TASK TO COMPLETE
An exact copy of the entries, with every picture omitted, is what is needed here.

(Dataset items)
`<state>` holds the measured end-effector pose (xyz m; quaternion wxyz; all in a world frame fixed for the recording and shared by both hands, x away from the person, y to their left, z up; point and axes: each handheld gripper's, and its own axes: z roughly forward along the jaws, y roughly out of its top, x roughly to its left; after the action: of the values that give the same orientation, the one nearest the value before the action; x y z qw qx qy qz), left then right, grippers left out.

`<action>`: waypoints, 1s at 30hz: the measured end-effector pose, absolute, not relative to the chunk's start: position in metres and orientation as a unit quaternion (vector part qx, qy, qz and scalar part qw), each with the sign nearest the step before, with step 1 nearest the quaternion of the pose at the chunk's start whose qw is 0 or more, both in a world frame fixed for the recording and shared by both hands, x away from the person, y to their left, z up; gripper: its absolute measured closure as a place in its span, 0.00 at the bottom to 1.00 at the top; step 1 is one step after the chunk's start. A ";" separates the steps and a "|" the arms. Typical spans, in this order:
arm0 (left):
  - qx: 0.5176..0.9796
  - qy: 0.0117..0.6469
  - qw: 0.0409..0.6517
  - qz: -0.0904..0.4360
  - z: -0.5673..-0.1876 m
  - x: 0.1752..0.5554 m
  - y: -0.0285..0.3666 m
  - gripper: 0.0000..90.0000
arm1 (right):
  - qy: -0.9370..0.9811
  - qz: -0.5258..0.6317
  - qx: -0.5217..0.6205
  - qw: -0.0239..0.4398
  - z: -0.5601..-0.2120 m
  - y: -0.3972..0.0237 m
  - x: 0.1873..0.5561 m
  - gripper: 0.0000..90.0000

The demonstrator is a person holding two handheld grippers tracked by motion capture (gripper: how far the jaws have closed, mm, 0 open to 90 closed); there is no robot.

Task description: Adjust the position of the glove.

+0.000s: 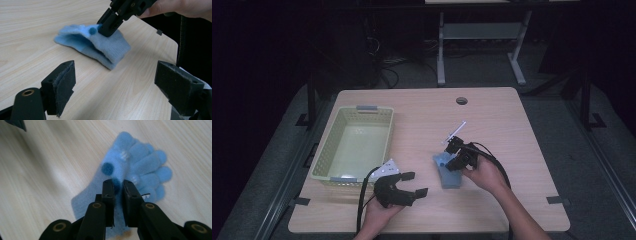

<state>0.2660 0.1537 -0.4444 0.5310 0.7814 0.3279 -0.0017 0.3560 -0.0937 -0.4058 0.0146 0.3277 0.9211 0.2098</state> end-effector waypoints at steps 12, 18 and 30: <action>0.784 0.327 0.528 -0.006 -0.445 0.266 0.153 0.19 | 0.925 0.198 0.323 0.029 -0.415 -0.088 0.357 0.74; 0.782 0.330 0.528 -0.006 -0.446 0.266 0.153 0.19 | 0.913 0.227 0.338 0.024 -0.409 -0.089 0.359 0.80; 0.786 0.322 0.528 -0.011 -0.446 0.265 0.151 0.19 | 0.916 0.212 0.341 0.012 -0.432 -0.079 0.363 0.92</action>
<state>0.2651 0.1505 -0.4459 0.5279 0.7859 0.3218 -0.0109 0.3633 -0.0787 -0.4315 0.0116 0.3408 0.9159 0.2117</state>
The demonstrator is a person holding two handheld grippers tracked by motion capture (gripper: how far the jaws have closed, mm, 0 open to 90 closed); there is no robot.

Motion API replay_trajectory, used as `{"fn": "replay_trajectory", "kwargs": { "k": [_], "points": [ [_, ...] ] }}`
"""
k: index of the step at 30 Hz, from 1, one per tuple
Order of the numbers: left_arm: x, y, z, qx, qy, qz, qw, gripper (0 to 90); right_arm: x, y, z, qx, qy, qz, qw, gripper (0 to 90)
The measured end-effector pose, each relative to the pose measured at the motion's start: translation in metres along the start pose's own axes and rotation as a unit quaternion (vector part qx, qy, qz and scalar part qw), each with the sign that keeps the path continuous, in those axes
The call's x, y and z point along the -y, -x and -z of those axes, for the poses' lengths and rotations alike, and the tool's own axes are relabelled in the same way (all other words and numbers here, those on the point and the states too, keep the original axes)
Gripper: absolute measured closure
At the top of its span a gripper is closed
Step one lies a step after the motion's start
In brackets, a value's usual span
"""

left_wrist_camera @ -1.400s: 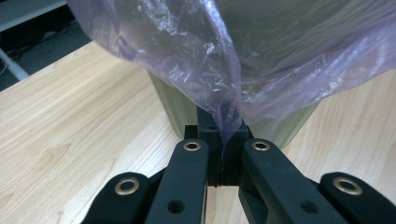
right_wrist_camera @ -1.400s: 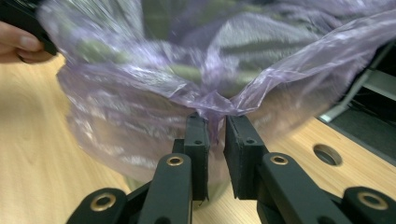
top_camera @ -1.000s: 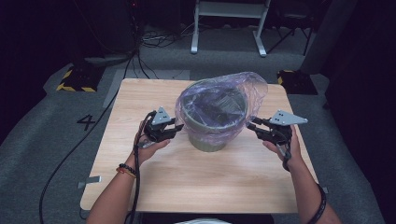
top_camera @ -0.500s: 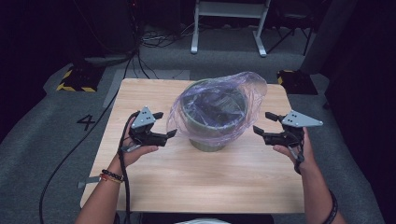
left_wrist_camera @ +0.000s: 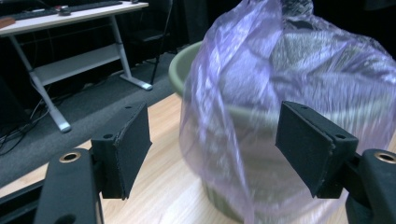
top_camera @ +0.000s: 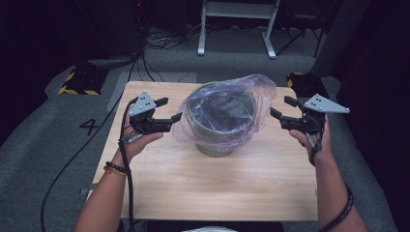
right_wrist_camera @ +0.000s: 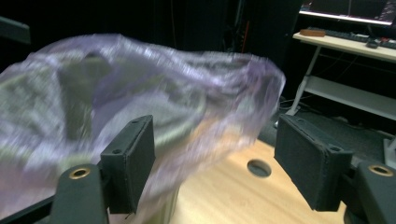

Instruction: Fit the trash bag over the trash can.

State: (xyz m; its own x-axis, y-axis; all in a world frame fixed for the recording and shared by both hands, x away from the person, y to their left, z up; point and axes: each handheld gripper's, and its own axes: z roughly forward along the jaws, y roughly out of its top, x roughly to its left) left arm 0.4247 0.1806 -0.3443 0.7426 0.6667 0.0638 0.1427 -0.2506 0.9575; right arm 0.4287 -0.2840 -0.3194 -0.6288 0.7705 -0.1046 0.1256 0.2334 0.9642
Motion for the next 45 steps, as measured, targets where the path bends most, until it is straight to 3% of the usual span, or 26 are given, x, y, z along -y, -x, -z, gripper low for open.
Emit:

EXERCISE OUTPUT
`<state>` holds the measured end-effector pose (xyz m; quaternion wxyz; all in a world frame fixed for the recording and shared by both hands, x away from the person, y to their left, z up; point and axes: each handheld gripper's, and its own axes: z roughly forward along the jaws, y roughly out of its top, x roughly to its left; after the action: of the values that give the same orientation, the one nearest the value before the action; x y z qw qx qy qz), left then right, grippers left out.

`<action>`: waypoints, 1s at 30hz: the measured end-effector pose, absolute, not relative to the chunk's start: position in metres and orientation as a unit quaternion (vector part qx, qy, qz and scalar part qw), each with the sign nearest the step before, with step 1 nearest the quaternion of the pose at the chunk's start whose qw is 0 or more, both in a world frame fixed for the recording and shared by both hands, x away from the person, y to their left, z up; gripper: its absolute measured closure as a place in its span, 0.00 at the bottom to 1.00 at the top; step 1 is one step after the chunk's start. A ";" separates the steps and a "|" the arms. Typical spans, in this order:
arm0 (left):
  - qx: 0.5176..0.9796
  - qy: 0.0117..0.6469
  - qw: 0.0409..0.6517
  - qz: -0.0904..0.4360
  - z: -0.5673..-0.1876 m
  - x: 0.1752..0.5554 m
  - y: -0.0285..0.3666 m
  - gripper: 0.0000..90.0000
arm1 (right):
  - qy: -0.9370..0.9811
  - qz: -0.5258..0.6317
  - qx: -0.5217..0.6205
  - qw: -0.0239..0.4398
  - z: -0.5601..-0.2120 m
  - y: -0.3972..0.0237 m
  - x: 0.1873..0.5561 m
  - gripper: 0.0000..90.0000

The demonstrator is a person holding two handheld grippers tracked by motion capture (gripper: how far the jaws have closed, mm, 0 open to 90 closed); there is no robot.

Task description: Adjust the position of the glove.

+0.000s: 

<state>0.2660 0.1537 -0.4444 0.5310 0.7814 0.3279 -0.0017 0.3560 -0.0937 -0.4058 0.0146 0.3277 0.9211 0.2098</state> end-effector waypoints at steps 12, 18 and 30: <action>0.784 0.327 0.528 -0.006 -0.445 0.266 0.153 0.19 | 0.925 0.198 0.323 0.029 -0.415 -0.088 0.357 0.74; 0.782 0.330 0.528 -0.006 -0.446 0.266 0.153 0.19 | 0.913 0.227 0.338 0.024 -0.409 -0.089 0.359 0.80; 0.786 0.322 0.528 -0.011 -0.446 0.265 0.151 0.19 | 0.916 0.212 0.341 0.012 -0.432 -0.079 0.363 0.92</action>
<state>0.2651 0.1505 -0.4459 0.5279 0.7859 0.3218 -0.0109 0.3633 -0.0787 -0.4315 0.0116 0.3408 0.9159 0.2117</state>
The demonstrator is a person holding two handheld grippers tracked by motion capture (gripper: how far the jaws have closed, mm, 0 open to 90 closed); there is no robot.

Motion API replay_trajectory, used as `{"fn": "replay_trajectory", "kwargs": { "k": [_], "points": [ [_, ...] ] }}`
"""
k: index of the step at 30 Hz, from 1, one per tuple
Order of the numbers: left_arm: x, y, z, qx, qy, qz, qw, gripper (0 to 90); right_arm: x, y, z, qx, qy, qz, qw, gripper (0 to 90)
The measured end-effector pose, each relative to the pose measured at the motion's start: translation in metres along the start pose's own axes and rotation as a unit quaternion (vector part qx, qy, qz and scalar part qw), each with the sign that keeps the path continuous, in those axes
The call's x, y and z point along the -y, -x and -z of those axes, for the poses' lengths and rotations alike, and the tool's own axes are relabelled in the same way (all other words and numbers here, those on the point and the states too, keep the original axes)
Gripper: absolute measured closure
At the top of its span a gripper is closed
Step one lies a step after the motion's start
In brackets, a value's usual span
"""

left_wrist_camera @ -1.400s: 
right_wrist_camera @ -1.400s: 
top_camera @ -1.000s: 
top_camera @ -0.500s: 
left_wrist_camera @ +0.000s: 
top_camera @ +0.000s: 
right_wrist_camera @ +0.000s: 

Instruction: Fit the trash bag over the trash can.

State: (xyz m; its own x-axis, y-axis; all in a world frame fixed for the recording and shared by both hands, x away from the person, y to their left, z up; point and axes: each handheld gripper's, and its own axes: z roughly forward along the jaws, y roughly out of its top, x roughly to its left) left arm 0.4247 0.1806 -0.3443 0.7426 0.6667 0.0638 0.1427 -0.2506 0.9575; right arm 0.4287 -0.2840 -0.3194 -0.6288 0.7705 -0.1046 0.1256 0.2334 0.9642
Motion for the next 45 steps, as measured, targets where the path bends most, until it is straight to 3% of the usual span, or 26 are given, x, y, z along -y, -x, -z, gripper low for open.
Emit:

Nothing else is required to complete the exercise.